Cheminformatics — Descriptors, Fingerprints & Substructure Search in DuckDB

vgi-chem · a Query.Farm VGI worker · powered by RDKit

CI

A VGI worker that brings cheminformatics into DuckDB/SQL. It computes molecular descriptors, fingerprints + similarity, substructure search, and InChI from SMILES strings as plain SQL functions, backed by RDKit (BSD-3-Clause) — the standard open-source cheminformatics toolkit.

INSTALL vgi FROM community; LOAD vgi;
ATTACH 'chem' (TYPE vgi, LOCATION 'uv run chem_worker.py');

SELECT chem.is_valid_smiles('CCO');                              -- true
SELECT chem.canonical_smiles('OCC');                             -- 'CCO'
SELECT chem.mol_formula('CC(=O)OC1=CC=CC=C1C(=O)O');             -- 'C9H8O4'
SELECT chem.mol_weight('CC(=O)OC1=CC=CC=C1C(=O)O');              -- ~180.16
SELECT chem.logp('CCO'), chem.tpsa('CCO');                       -- Crippen logP, TPSA
SELECT chem.inchikey('CC(=O)OC1=CC=CC=C1C(=O)O');                -- 'BSYNRYMUTXBXSQ-UHFFFAOYSA-N'
SELECT chem.tanimoto('CCO', 'CCO');                              -- 1.0
SELECT chem.substructure_match('c1ccccc1O', 'c1ccccc1');         -- true
SELECT * FROM chem.lipinski('CC(=O)OC1=CC=CC=C1C(=O)O');         -- rule-of-five rows

Everything runs offline and deterministically — RDKit computes locally with no network calls, so the same input always gives the same answer.

Positioning vs. ducksmiles

The catalog already ships a ducksmiles worker for basic SMILES handling (validate / canonicalize). vgi-chem is scoped beyond that: it is the descriptors / fingerprints / substructure / InChI worker.

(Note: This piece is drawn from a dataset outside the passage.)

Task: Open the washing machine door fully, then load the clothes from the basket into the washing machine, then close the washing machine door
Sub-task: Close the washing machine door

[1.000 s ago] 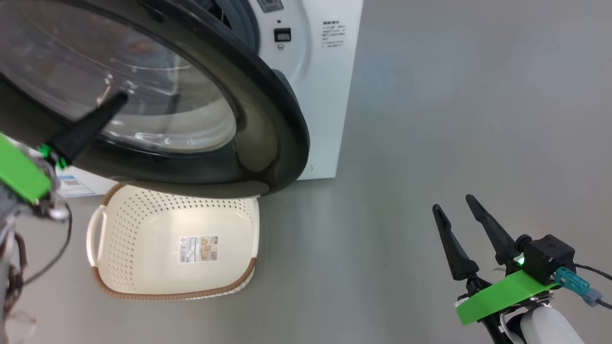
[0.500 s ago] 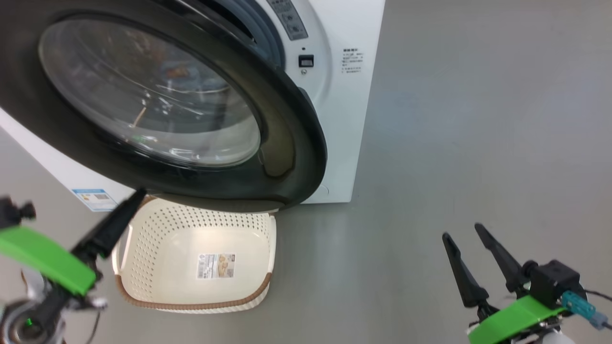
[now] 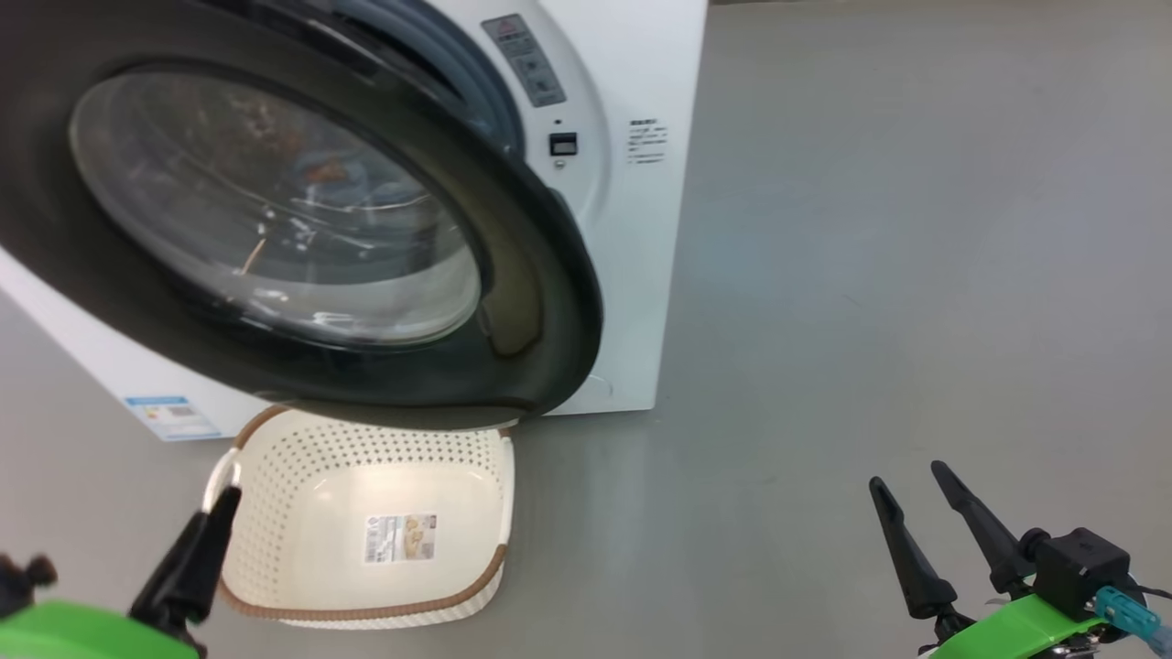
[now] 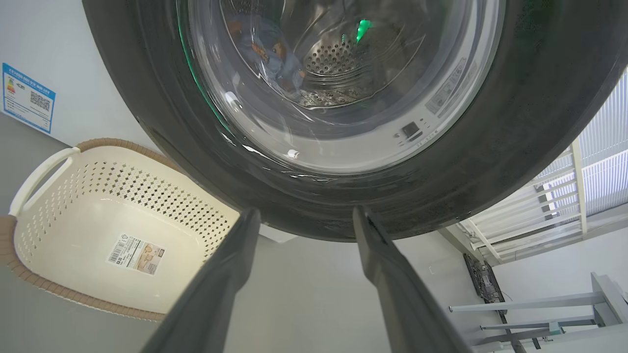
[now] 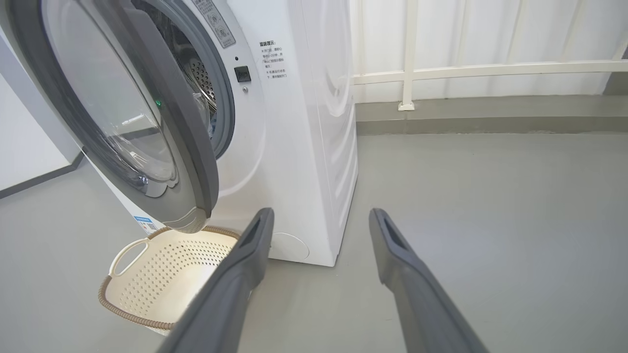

It does include is_valid_smiles and canonical_smiles for convenience (so you can do everything from one ATTACH), but its reason to exist is the chemistry that ducksmiles does not cover — molecular weight/formula/exact mass, H-bond and ring/rotatable-bond counts, Crippen logP and TPSA, Morgan fingerprints and Tanimoto similarity, SMARTS substructure matching, InChI/InChIKey, and the Lipinski rule-of-five breakdown. Reach for ducksmiles for lightweight SMILES plumbing; reach for vgi-chem when you need real cheminformatics.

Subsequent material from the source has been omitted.